We prove a separation between offline and online algorithms for finger-based tournament heaps undergoing key modifications. These heaps are implemented by binary trees with keys stored on leaves, and intermediate nodes tracking the min of their respective subtrees. They represent a natural starting point for studying self-adjusting heaps due to the need to access the root-to-leaf path upon modifications. We combine previous studies on the competitive ratios of unordered binary search trees by [Fredman WADS2011] and on order-by-next request by [Mart\'inez-Roura TCS2000] and [Munro ESA2000] to show that for any number of fingers, tournament heaps cannot handle a sequence of modify-key operations with competitive ratio in $o(\sqrt{\log{n}})$. Critical to this analysis is the characterization of the modifications that a heap can undergo upon an access.

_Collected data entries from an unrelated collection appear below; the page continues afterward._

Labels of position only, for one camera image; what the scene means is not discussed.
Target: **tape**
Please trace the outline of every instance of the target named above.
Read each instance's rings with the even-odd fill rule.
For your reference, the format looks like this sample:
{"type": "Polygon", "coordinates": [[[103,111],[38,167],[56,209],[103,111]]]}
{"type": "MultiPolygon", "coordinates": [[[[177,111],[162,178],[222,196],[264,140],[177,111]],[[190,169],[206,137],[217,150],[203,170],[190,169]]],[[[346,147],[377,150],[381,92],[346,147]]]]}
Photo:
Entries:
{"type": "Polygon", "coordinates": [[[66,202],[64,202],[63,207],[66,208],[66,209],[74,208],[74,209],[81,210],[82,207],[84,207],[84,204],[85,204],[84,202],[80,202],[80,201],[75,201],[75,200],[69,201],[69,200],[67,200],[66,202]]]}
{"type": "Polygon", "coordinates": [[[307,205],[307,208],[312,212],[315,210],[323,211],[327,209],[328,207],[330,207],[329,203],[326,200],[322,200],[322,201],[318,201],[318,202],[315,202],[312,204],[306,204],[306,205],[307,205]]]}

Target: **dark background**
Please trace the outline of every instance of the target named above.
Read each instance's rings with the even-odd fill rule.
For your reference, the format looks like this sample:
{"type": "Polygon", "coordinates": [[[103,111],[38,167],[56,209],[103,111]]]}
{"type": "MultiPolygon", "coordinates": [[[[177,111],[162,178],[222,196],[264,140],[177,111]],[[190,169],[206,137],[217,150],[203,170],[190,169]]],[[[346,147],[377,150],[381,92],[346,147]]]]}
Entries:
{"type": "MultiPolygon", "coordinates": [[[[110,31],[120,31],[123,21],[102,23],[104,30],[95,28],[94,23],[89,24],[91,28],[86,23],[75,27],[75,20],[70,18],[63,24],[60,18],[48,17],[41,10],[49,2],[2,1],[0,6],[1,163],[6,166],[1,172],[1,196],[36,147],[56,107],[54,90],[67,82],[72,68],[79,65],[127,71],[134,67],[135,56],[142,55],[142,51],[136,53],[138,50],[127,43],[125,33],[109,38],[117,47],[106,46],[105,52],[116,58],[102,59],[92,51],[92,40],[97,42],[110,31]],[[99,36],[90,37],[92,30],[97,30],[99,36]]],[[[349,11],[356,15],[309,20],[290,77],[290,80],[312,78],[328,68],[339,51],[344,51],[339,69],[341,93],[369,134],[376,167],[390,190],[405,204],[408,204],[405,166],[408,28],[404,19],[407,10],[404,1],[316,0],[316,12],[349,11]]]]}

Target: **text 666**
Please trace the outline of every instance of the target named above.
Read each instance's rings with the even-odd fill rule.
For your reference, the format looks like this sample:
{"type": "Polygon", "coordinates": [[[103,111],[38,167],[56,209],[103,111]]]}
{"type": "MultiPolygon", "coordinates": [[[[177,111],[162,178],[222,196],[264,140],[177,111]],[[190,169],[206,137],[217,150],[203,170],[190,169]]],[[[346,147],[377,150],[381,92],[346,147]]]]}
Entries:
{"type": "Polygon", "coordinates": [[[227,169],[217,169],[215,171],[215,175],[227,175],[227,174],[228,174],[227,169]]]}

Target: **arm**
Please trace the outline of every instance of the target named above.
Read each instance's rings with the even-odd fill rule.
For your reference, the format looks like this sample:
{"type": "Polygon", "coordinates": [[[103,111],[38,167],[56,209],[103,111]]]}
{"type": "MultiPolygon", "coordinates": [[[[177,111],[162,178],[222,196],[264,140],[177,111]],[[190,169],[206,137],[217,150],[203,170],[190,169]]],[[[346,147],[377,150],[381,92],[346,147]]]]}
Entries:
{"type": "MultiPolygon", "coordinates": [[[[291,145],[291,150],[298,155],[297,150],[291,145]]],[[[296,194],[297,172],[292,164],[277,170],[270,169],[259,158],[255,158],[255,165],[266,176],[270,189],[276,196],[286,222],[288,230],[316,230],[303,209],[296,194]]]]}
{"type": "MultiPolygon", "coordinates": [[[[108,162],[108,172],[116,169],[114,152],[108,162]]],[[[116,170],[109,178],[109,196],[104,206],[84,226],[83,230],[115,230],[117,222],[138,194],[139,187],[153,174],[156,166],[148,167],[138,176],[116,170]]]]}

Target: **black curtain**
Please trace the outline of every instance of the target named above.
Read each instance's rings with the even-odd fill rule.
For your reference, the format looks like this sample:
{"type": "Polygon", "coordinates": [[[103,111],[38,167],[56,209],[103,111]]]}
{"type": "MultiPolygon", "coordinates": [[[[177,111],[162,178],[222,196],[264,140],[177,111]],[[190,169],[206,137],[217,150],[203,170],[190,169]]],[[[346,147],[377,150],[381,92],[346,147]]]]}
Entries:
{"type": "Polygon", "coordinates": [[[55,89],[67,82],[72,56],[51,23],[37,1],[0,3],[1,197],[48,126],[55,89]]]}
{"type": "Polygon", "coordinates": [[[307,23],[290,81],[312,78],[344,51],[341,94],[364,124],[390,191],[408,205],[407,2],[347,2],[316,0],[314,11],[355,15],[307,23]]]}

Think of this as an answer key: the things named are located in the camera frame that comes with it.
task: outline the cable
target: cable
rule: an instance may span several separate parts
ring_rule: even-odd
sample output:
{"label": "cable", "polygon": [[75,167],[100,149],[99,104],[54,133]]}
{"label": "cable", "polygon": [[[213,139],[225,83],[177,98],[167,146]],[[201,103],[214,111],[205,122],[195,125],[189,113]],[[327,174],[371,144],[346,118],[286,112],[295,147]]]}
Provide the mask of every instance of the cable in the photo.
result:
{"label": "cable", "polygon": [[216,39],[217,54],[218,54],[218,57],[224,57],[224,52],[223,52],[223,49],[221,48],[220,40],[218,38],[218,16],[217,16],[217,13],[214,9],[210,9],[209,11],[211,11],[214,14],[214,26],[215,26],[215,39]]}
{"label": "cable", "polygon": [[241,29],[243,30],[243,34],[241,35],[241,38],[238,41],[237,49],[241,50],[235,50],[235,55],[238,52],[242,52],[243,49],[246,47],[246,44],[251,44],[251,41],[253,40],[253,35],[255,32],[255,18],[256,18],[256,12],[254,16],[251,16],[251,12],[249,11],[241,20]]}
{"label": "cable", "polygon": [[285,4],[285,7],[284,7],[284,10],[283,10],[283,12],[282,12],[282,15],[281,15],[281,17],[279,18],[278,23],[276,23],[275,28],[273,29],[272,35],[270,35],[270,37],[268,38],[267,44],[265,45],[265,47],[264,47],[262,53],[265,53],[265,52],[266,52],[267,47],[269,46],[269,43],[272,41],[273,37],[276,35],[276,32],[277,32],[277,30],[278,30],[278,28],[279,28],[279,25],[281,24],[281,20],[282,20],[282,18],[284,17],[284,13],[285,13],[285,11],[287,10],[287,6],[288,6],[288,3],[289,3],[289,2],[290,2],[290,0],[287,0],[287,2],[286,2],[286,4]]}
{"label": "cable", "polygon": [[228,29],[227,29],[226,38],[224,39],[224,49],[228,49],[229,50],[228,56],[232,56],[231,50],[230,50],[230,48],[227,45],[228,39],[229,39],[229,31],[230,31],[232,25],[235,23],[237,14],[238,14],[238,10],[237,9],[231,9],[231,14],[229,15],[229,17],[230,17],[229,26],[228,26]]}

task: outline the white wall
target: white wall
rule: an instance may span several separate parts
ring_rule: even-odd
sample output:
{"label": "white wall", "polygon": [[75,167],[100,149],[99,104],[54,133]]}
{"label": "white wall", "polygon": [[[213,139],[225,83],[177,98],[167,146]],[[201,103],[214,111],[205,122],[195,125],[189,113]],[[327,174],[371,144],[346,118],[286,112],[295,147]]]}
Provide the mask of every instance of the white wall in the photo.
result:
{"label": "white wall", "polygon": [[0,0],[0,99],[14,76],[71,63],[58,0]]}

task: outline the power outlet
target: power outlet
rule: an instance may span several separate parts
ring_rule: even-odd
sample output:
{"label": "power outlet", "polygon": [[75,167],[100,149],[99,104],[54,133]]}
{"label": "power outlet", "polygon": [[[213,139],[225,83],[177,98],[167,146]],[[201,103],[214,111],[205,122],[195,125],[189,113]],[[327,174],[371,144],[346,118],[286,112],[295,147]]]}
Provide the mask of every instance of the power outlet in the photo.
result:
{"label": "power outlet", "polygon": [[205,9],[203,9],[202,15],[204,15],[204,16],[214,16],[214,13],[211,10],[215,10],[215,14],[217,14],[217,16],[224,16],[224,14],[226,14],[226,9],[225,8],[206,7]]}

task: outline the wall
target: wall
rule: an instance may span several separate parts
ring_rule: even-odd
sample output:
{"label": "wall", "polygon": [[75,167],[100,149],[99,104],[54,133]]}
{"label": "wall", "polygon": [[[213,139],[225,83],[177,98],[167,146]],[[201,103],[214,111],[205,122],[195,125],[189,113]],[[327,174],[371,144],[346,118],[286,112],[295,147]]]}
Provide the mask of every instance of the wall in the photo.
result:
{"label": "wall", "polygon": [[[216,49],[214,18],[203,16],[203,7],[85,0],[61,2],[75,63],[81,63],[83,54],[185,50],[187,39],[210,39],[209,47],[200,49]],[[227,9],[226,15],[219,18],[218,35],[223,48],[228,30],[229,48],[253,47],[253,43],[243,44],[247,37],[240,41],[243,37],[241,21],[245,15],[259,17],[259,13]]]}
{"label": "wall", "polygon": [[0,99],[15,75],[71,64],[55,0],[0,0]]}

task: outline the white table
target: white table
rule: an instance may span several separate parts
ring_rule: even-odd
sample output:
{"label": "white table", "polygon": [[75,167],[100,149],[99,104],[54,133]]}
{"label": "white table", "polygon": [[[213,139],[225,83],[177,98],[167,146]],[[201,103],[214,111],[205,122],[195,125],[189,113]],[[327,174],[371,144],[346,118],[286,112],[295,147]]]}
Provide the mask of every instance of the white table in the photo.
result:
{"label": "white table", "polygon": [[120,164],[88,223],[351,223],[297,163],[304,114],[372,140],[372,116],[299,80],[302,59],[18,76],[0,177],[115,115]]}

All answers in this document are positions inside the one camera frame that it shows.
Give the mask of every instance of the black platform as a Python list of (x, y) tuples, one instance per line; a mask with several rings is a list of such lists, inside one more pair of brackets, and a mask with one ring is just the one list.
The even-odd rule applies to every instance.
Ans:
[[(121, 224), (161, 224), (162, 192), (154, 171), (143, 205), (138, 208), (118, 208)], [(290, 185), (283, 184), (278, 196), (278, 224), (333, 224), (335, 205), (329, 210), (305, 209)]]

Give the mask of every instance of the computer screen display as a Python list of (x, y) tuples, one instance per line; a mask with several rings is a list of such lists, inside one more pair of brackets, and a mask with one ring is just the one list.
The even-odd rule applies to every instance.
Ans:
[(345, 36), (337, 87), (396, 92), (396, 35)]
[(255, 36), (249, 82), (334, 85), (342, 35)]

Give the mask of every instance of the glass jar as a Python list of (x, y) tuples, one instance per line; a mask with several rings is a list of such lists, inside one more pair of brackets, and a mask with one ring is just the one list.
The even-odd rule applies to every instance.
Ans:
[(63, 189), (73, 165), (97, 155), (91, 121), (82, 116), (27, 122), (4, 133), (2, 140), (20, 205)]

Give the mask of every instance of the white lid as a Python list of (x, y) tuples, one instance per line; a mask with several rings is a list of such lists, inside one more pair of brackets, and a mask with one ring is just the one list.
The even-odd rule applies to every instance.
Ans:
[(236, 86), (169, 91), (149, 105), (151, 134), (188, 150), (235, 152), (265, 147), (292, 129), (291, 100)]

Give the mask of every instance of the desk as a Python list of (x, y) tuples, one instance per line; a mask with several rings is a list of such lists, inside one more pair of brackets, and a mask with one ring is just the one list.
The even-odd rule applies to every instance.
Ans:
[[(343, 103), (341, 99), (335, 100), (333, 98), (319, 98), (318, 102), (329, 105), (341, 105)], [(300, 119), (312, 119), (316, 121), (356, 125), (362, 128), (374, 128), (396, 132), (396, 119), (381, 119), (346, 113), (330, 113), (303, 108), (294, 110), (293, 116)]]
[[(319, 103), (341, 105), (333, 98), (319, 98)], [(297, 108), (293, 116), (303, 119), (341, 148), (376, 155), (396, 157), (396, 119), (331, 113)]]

There are $\exp(\Theta(n \log{n}))$ valid heaps on $n$ keys, but only $\exp(\Theta(n))$ binary search trees. We parameterize the modification power through the well-studied concept of fingers: additional pointers the data structure can manipulate arbitrarily. Here we demonstrate that fingers can be significantly more powerful than servers moving on a static tree by showing that access to $k$ fingers allow an offline algorithm to handle any access sequence with amortized cost $O(\log_{k}(n) + 2^{\lg^{*}n})$.